- WHAT IS REQUIRED
When a line of the records below contains the string "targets", copy that whole line.

[[ MATERIAL SHOWN, beginning ]]

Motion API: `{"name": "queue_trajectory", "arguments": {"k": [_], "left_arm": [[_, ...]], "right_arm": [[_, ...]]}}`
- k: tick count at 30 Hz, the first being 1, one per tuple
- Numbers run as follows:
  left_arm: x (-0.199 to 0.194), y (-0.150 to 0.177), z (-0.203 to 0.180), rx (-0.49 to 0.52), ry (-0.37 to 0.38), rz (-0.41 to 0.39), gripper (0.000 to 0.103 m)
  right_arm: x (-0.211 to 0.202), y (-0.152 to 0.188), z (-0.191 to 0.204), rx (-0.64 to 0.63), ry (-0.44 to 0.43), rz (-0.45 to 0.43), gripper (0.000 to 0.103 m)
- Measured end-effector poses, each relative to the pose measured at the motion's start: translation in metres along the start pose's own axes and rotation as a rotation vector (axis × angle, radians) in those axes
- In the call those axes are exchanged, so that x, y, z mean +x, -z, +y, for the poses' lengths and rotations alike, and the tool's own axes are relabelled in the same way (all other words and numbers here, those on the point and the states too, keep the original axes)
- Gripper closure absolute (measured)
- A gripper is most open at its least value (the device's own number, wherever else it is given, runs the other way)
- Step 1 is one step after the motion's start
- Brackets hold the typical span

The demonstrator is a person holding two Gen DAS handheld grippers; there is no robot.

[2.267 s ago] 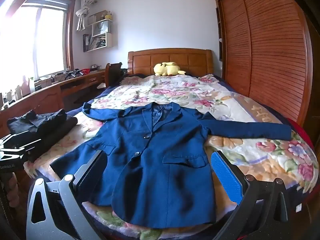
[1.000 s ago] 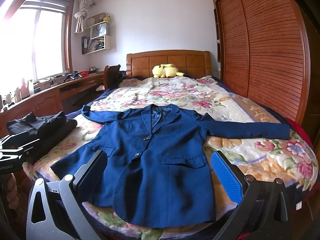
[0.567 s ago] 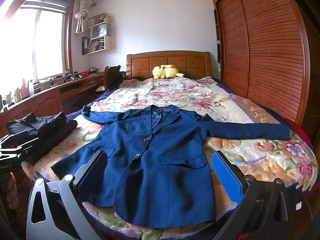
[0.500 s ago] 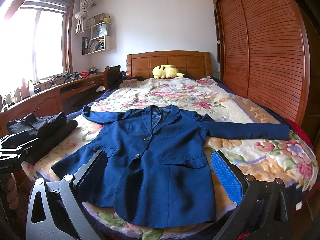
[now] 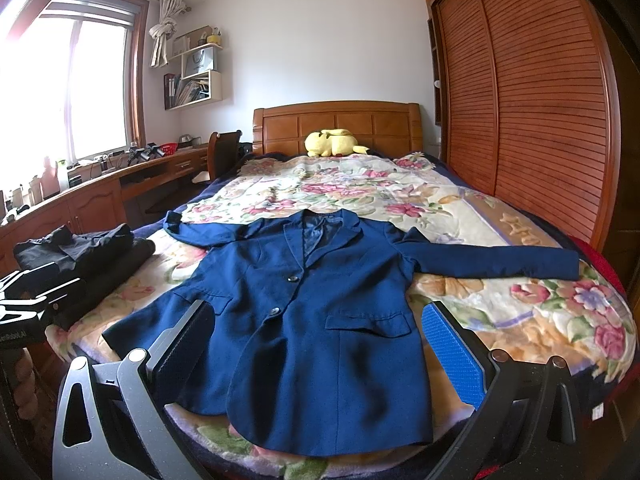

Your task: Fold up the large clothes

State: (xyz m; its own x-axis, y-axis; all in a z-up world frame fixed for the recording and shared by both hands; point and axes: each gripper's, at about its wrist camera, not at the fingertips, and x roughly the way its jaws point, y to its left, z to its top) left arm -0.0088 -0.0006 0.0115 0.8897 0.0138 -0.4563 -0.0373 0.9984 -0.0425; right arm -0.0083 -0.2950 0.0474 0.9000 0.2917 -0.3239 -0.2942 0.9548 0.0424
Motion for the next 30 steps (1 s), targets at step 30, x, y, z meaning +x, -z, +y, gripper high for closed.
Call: {"name": "queue_trajectory", "arguments": {"k": [30], "left_arm": [[0.018,0.005,-0.002,0.005,-0.017,0.024,0.0]], "right_arm": [[0.013,0.0,0.006,-0.016,-0.01,0.017,0.0]]}}
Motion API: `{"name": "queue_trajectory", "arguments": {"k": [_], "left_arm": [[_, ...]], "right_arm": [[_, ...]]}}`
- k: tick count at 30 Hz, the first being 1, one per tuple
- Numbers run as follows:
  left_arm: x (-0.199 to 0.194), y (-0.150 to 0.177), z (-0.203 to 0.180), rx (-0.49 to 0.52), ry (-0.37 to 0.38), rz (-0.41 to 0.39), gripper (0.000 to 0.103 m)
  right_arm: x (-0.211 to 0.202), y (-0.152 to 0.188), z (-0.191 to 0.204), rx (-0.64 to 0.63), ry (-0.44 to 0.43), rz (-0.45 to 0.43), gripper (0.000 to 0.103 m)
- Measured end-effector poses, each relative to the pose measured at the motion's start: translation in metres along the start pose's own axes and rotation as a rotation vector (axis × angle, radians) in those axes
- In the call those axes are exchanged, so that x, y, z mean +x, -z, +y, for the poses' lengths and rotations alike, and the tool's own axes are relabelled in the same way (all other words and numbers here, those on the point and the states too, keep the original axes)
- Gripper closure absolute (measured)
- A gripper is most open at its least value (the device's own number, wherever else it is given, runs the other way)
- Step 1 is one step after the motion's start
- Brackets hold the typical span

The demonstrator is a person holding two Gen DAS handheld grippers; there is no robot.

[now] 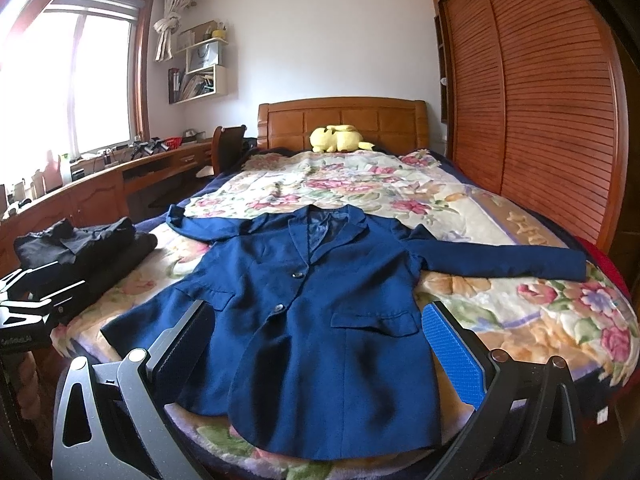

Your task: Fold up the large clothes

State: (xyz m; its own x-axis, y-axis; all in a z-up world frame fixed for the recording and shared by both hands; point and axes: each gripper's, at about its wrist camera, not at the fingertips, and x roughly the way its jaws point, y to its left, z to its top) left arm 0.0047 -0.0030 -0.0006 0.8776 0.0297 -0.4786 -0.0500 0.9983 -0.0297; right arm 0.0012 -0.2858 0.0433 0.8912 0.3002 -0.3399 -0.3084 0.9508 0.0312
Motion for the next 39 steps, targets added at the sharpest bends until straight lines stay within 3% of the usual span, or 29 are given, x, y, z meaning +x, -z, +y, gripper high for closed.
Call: {"name": "queue_trajectory", "arguments": {"k": [18,22,25,34,39], "left_arm": [[0.037,-0.015,0.026,-0.001,-0.018,-0.018,0.0],[0.055,-0.022,0.035,-0.005,-0.032,-0.023,0.0],[0.074,-0.025,0.044,-0.013,-0.051,-0.016,0.0],[0.137,-0.031,0.077,-0.021,-0.127,0.036,0.0],[0.17,-0.035,0.098,-0.052,-0.12,0.075,0.0]], "right_arm": [[0.05,-0.019,0.011,-0.05,-0.045,-0.009,0.0],[0.076,-0.023,0.013,-0.066,-0.059,-0.011,0.0],[0.099,-0.022,0.012,-0.089,-0.018,-0.021,0.0],[0.183,-0.043,0.017,-0.096,-0.088,0.016,0.0],[0.228,-0.052,0.027,-0.104,-0.145,0.057,0.0]]}}
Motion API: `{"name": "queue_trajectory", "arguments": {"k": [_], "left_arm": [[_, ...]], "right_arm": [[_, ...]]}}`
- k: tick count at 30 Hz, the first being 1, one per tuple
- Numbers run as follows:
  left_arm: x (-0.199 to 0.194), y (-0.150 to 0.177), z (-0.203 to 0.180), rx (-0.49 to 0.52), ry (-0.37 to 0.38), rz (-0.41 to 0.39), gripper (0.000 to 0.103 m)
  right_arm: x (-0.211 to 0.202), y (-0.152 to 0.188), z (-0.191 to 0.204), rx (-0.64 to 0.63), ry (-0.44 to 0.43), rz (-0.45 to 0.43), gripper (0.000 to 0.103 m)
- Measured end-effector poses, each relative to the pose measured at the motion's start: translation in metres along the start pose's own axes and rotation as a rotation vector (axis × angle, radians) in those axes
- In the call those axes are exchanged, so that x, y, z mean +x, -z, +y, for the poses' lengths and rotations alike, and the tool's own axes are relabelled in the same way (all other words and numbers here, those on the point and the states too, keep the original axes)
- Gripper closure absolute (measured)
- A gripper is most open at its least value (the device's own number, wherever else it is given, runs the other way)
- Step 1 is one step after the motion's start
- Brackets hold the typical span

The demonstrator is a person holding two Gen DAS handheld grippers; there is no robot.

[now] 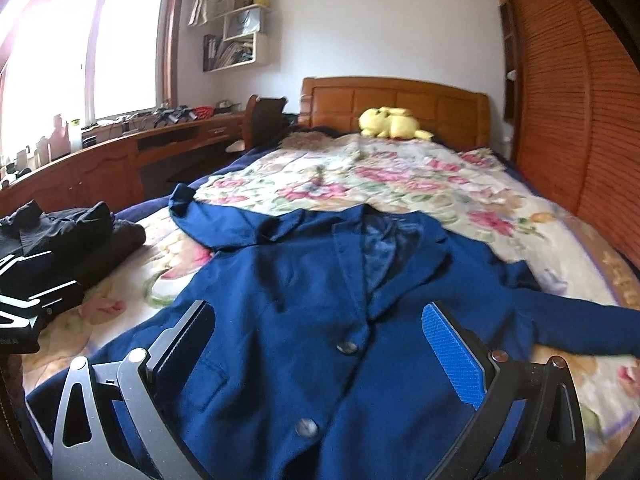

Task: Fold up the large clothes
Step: 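Grasp the blazer side nearest the left tool and fold it inward over the body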

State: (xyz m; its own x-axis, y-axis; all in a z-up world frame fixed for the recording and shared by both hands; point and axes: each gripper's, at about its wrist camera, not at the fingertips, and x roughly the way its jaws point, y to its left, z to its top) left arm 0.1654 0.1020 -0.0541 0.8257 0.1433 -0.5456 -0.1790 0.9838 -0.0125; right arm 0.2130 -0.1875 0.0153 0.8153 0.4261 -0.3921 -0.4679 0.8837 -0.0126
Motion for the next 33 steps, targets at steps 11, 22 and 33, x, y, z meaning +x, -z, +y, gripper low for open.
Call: {"name": "queue_trajectory", "arguments": {"k": [11,22,33], "left_arm": [[0.069,-0.028,0.03,0.021,0.003,0.087,0.0],[0.162,-0.065,0.049,0.036,0.048,0.163,0.0],[0.25,-0.086,0.091,-0.106,0.006,0.256,0.029]], "right_arm": [[0.085,0.012,-0.006,-0.052,-0.058,0.091,0.0],[0.1,0.013,-0.009,-0.033,-0.07,0.149,0.0],[0.101,0.014,-0.01,-0.028,-0.077,0.156,0.0]]}}
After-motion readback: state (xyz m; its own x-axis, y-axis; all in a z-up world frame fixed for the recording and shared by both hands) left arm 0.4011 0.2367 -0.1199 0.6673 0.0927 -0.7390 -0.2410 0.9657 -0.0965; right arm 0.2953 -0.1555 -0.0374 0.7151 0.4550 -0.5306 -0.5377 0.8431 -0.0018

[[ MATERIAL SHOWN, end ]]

- OUTPUT BELOW
Motion for the next 30 steps (1 s), targets at step 30, x, y, z meaning +x, -z, +y, gripper high for closed.
Motion for the next 39 steps, targets added at the sharpest bends until straight lines stay within 3% of the usual span, or 29 are given, x, y, z meaning +x, -z, +y, gripper high for closed.
Motion for the next 33 steps, targets at steps 11, 22 and 33, x, y, z meaning +x, -z, +y, gripper low for open.

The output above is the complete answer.